Microsoft’s Windows security flaw is a big deal. Here’s what you can do about it
Microsoft (MSFT) is urging all Windows users to install an update that affects the Windows Print Spooler service, which allows multiple users to access a printer. The company has already rolled out fixes for Windows 10, Windows 8, Windows 7 and some server versions. Microsoft ended support for Windows 7 last year, so the decision to push an update to that software highlights the severity of the PrintNightmare flaw.

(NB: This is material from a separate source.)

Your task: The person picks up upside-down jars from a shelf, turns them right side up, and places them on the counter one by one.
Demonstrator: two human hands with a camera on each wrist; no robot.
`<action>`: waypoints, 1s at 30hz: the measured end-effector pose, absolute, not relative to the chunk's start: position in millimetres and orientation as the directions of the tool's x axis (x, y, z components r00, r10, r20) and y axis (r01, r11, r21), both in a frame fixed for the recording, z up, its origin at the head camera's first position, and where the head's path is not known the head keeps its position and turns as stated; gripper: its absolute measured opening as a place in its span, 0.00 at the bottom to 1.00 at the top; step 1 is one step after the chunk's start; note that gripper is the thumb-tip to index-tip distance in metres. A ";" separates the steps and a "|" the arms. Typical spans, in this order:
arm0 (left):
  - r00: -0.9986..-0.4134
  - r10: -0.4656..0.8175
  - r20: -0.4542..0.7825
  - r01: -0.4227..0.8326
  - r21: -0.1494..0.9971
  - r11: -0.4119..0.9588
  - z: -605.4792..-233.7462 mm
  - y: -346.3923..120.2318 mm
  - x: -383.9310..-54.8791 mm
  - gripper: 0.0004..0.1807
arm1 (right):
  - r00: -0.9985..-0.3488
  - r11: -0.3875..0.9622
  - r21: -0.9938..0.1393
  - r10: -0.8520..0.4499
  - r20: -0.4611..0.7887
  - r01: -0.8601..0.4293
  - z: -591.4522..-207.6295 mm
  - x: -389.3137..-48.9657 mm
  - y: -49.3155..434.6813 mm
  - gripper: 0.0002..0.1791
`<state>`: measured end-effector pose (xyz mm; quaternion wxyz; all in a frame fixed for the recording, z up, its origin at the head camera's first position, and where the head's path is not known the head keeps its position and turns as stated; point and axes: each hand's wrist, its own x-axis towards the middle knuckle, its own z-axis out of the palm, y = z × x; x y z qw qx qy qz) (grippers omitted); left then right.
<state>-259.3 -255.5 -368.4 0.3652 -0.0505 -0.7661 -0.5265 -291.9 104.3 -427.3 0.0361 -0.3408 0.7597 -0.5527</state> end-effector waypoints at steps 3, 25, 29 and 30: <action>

Although many Windows users don’t have remote access capabilities on their home computers, business computers or people working remotely and connecting back to the office could be most affected, according to Michela Menting, a cybersecurity expert at ABI Research.
How big a deal is this?
Windows 10 runs on about about 1.3 billion devices worldwide, according to market research firm CCS Insight, so the magnitude of the vulnerability’s reach is massive. “This is a big deal because Windows 10 is the most popular desktop OS out there with over 75% market share,” Menting said.
Because Windows 10 is used by desktop computers as well as some servers, it could potentially enable hackers to infiltrate a network “very quickly” and get in “practically anywhere to find the most lucrative databases and systems,” Menting said.
Once Sangfor shared a proof-of-concept exploit code on the Microsoft-owned code hosting platform Github, it was copied by users before it was deleted.